The fate of Science Fiction Writers

This post is a bit of a return to something I previously mentioned: The at times surprisingly swift progress of technology. I recently came across this story on the BBC News website.

http://www.bbc.co.uk/news/technology-20944726

In case the link fails I’ve included the text below. Now readers of my second book will be aware that the concept of a laser based defence system is mentioned, in fact it’s quite important to the storyline. They’ll also be aware that my book is set about half a century into the future. But if this system does as promised, then fifty years from now – when we actually reach the dates I’ve given – then any future reader might laugh at my delightfully quaint laser defence grid. In the same way we laugh at SF of fifty years ago with it futuristic computers that are only the size of a house and can do ten thousand calculations a minute. (gosh! let me just use my mobile phone to tell people about that one on facebook [right after I finish looking at funny cat photos]).

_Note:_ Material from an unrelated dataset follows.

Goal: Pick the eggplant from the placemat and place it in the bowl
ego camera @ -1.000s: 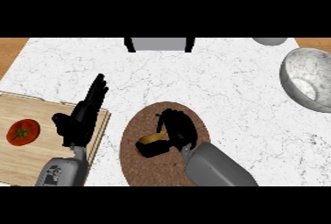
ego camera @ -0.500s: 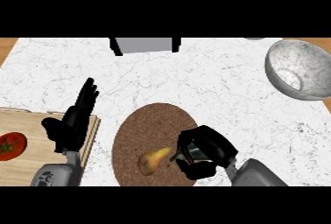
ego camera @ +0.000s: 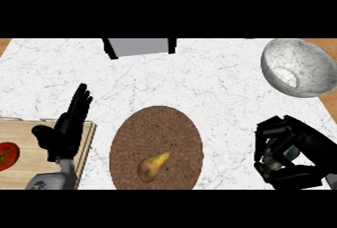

Still it is interesting how fast technology can move and yet at the same time aspects of technology can fail to move forward at all.

In 1805  HMS Victory was pretty much at the pinnacle of naval technology. A little over a century later, HMS Dreadnought was so much more powerful she could have sailed straight through Nelson’s flagship. A yet in this time of huge technological development, in at least one area, Dreadnought enjoyed no significant advantage over her predecessor. Namely the means to detect other ships. Like Victory, Dreadnought’s crew relied on the Mk I eyeball and bits of curved glass.

So what am I saying. Two things I think.

1) The phrase ‘nothing dates faster than the future’ is a cliche for a good reason.

2) If as a writing you are still being read fifty years later you have nothing to complain about anyway.

Until next time.

 

Rheinmetall demos laser that can shoot down drones
Laser weapons system The laser weapons system can cut through a steel girder
A laser weapons system that can shoot down two drones at a distance of over a mile has been demonstrated by Rheinmetall Defence. The German defence firm used the high-energy laser equipment to shoot fast-moving drones at a distance. The system, which uses two laser weapons, was also used to cut through a steel girder a kilometre away.

The company plans to make the laser weapons system mobile and to integrate automatic cannon.

The 50kW laser weapons system used radar and optical systems to detect and track two incoming drones, the company said. The nose-diving drones were flying at 50 metres per second, and were shot down when they reached a programmed fire sector.
High energy laser system The weapons system was used to shoot drones out of the air

Weather trials

The weapons system locked onto the unmanned aerial vehicles (UAVs) by using radar for a rough approximation of the location of the targets, then fine-tuned the tracking using an optical system.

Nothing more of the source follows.